Dataset excerpt:
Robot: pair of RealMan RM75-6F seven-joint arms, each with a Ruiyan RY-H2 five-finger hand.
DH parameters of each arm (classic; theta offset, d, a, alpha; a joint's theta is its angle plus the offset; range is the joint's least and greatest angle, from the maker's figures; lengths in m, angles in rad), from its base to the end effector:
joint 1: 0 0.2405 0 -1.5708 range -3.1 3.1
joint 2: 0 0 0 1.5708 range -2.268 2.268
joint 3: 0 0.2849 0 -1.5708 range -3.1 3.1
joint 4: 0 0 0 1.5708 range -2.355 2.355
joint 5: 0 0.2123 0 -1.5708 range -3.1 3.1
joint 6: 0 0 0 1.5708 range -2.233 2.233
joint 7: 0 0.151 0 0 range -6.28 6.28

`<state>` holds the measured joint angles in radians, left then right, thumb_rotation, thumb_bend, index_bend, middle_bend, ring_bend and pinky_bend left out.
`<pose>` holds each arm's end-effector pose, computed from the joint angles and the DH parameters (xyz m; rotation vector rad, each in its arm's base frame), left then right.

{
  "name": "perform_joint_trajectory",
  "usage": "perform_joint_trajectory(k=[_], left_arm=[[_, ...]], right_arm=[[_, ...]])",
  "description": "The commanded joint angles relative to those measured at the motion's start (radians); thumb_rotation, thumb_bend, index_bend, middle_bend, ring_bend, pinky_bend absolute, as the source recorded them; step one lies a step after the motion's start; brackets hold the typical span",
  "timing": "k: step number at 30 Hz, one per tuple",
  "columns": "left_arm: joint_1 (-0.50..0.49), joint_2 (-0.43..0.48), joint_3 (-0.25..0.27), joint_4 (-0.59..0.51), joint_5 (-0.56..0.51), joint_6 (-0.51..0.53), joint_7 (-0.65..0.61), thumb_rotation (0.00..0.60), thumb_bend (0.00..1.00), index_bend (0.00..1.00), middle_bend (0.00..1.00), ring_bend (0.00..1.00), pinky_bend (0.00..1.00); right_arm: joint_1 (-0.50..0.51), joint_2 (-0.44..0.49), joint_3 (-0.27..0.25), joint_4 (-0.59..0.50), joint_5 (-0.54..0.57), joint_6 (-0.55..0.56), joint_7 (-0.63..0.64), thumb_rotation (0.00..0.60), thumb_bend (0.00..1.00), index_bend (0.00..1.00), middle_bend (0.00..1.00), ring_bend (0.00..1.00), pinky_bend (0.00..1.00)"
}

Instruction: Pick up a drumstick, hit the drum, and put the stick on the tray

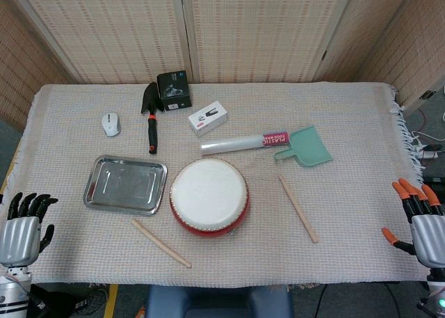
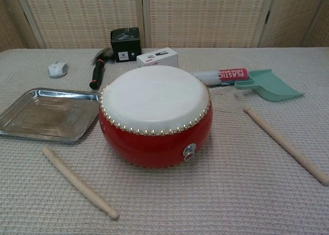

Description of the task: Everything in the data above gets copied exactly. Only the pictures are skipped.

Answer area:
Robot: pair of RealMan RM75-6F seven-joint arms, each with a Ruiyan RY-H2 five-finger hand.
DH parameters of each arm (classic; theta offset, d, a, alpha; a joint's theta is its angle plus the offset; range is the joint's least and greatest angle, from the maker's figures; lengths in m, angles in rad), from its base to the end effector:
joint 1: 0 0.2405 0 -1.5708 range -3.1 3.1
joint 2: 0 0 0 1.5708 range -2.268 2.268
joint 3: 0 0.2849 0 -1.5708 range -3.1 3.1
joint 4: 0 0 0 1.5708 range -2.355 2.355
joint 5: 0 0.2123 0 -1.5708 range -3.1 3.1
joint 6: 0 0 0 1.5708 range -2.233 2.233
joint 7: 0 0.151 0 0 range -6.28 6.28

`<state>` holds the measured joint angles in radians, left then right, thumb_rotation, thumb_bend, index_bend, middle_bend, ring_bend and pinky_bend left out.
`<pose>` holds each arm's end-effector pose, computed from the joint angles and the DH parameters (xyz m; rotation vector rad, each in its arm's base frame), left then right.

{
  "name": "perform_joint_trajectory",
  "usage": "perform_joint_trajectory(k=[_], left_arm=[[_, ...]], right_arm=[[_, ...]])",
  "description": "The commanded joint angles relative to those measured at the motion's start (radians); thumb_rotation, thumb_bend, index_bend, middle_bend, ring_bend, pinky_bend absolute, as the source recorded them; step one lies a step after the motion's start; brackets hold the typical span",
  "timing": "k: step number at 30 Hz, one per tuple",
  "columns": "left_arm: joint_1 (-0.50..0.49), joint_2 (-0.43..0.48), joint_3 (-0.25..0.27), joint_4 (-0.59..0.51), joint_5 (-0.56..0.51), joint_6 (-0.51..0.53), joint_7 (-0.65..0.61), thumb_rotation (0.00..0.60), thumb_bend (0.00..1.00), index_bend (0.00..1.00), middle_bend (0.00..1.00), ring_bend (0.00..1.00), pinky_bend (0.00..1.00); right_arm: joint_1 (-0.50..0.51), joint_2 (-0.44..0.49), joint_3 (-0.27..0.25), joint_4 (-0.59..0.50), joint_5 (-0.54..0.57), joint_6 (-0.55..0.56), joint_7 (-0.63..0.64), thumb_rotation (0.00..0.60), thumb_bend (0.00..1.00), index_bend (0.00..1.00), middle_bend (0.00..1.00), ring_bend (0.00..1.00), pinky_bend (0.00..1.00)"
}

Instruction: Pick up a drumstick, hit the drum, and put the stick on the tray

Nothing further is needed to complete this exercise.